[What is needed]
Return copies of the lines below that mention "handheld".
(Data excerpts begins)
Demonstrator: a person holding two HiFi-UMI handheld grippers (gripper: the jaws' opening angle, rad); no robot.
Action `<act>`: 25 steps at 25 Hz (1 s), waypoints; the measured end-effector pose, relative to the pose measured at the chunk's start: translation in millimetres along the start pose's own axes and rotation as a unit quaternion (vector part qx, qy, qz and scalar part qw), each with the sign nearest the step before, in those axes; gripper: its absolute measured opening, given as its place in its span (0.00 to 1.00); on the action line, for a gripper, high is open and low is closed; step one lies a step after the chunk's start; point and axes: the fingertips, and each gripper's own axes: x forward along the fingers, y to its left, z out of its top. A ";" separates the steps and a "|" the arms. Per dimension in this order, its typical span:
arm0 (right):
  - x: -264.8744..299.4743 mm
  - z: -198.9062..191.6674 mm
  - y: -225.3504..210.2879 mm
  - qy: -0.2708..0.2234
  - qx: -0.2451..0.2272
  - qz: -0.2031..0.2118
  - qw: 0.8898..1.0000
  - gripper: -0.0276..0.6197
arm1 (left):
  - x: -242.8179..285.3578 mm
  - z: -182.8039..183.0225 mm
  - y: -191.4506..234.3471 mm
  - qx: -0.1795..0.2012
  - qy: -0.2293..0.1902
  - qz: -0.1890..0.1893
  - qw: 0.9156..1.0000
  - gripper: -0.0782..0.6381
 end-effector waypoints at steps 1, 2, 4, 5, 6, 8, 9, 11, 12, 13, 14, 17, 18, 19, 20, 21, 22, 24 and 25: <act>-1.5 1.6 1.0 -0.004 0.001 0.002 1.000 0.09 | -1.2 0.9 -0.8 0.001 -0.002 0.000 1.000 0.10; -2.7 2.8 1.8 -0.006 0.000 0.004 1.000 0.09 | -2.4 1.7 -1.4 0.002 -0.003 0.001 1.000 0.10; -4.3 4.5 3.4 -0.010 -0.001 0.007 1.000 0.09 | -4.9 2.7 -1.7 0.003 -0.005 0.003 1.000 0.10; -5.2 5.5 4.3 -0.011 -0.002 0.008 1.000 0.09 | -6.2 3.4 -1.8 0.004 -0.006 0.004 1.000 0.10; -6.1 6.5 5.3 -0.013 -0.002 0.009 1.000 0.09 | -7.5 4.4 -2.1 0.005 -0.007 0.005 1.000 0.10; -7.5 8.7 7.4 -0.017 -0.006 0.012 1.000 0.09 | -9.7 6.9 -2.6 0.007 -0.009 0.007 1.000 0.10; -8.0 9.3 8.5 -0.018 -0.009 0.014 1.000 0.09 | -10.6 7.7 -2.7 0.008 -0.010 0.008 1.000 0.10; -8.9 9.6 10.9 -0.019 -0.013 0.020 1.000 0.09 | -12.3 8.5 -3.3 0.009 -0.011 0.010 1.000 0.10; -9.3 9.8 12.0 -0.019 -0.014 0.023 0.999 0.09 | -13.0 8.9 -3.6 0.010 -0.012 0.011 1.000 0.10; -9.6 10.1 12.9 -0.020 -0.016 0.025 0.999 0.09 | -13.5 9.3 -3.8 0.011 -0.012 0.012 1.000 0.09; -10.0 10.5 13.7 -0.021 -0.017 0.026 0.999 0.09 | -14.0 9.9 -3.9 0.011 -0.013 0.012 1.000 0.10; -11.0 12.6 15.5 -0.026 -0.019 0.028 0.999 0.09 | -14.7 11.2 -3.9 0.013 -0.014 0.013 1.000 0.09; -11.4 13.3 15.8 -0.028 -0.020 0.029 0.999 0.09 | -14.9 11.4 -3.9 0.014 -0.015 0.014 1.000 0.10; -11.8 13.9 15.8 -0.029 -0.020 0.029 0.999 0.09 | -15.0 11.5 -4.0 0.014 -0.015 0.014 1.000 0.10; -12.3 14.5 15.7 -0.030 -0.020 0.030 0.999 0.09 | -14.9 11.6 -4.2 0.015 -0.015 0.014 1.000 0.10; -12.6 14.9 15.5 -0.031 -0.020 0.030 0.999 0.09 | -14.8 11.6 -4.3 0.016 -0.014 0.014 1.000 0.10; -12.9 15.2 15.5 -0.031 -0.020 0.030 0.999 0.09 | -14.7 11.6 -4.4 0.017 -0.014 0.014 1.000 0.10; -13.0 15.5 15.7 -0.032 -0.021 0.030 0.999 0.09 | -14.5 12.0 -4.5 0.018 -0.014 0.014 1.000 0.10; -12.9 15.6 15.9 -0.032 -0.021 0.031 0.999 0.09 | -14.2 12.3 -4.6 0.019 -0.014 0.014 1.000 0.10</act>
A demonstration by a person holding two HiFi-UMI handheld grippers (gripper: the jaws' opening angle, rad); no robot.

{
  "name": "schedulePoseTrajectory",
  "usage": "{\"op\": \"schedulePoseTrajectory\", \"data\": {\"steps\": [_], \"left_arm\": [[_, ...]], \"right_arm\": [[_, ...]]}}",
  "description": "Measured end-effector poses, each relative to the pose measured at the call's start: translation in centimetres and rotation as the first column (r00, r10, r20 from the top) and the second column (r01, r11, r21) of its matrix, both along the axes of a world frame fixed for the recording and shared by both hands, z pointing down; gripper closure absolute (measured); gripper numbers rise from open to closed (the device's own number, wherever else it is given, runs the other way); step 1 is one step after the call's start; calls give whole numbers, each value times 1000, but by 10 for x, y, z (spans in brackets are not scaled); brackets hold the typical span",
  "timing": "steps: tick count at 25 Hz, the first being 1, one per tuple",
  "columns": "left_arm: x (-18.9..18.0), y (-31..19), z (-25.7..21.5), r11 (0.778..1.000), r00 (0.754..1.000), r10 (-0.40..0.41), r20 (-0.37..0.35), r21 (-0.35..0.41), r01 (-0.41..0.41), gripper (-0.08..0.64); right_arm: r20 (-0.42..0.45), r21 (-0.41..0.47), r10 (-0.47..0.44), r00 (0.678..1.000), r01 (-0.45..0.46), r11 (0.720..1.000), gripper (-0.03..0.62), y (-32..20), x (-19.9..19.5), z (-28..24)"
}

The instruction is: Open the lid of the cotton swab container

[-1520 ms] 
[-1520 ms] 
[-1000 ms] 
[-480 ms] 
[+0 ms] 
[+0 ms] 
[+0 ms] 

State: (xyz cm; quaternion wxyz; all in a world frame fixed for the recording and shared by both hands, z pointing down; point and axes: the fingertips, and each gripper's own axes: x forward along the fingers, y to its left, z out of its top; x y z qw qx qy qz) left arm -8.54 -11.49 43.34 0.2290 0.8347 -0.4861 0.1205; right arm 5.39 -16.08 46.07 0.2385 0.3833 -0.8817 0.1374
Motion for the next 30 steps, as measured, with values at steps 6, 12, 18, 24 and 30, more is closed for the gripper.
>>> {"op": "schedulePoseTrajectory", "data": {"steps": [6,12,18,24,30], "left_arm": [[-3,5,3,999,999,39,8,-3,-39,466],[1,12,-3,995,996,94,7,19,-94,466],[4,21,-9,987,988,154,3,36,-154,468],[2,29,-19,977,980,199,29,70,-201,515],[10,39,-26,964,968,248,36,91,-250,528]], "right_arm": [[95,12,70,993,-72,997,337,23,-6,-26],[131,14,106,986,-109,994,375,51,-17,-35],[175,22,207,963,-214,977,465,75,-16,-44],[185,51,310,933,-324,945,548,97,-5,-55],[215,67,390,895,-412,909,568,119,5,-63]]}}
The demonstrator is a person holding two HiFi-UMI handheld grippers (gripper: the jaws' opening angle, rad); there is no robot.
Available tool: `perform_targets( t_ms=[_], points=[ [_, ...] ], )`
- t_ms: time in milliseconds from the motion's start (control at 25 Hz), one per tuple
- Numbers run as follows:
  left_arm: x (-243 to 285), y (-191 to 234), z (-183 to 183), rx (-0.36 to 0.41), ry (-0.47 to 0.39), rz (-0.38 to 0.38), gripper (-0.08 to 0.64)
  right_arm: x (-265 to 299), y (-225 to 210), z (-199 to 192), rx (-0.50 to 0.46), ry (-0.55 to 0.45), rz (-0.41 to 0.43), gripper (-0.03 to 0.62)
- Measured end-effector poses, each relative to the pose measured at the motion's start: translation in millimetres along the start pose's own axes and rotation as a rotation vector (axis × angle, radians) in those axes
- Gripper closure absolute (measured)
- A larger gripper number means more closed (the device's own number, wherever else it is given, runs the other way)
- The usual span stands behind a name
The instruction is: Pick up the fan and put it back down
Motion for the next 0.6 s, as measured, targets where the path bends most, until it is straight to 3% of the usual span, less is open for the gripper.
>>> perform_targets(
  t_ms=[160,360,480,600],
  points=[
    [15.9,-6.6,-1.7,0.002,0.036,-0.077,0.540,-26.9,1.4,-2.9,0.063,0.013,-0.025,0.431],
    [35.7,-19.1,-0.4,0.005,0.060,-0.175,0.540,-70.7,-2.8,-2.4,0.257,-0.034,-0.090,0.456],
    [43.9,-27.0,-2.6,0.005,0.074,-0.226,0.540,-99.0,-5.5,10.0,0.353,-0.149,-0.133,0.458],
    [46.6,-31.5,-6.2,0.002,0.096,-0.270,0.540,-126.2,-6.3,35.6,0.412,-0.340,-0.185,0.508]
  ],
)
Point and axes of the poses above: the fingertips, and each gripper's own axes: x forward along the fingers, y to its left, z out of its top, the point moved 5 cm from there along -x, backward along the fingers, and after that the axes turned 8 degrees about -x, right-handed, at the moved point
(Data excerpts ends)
[Answer below]
Demonstrator: a person holding two HiFi-UMI handheld grippers (gripper: the jaws' opening angle, rad); no robot.
A demonstration by a person holding two HiFi-UMI handheld grippers (gripper: the jaws' opening angle, rad); no robot.
The demonstrator is a person holding two HiFi-UMI handheld grippers (gripper: the jaws' opening angle, rad); there is no robot.

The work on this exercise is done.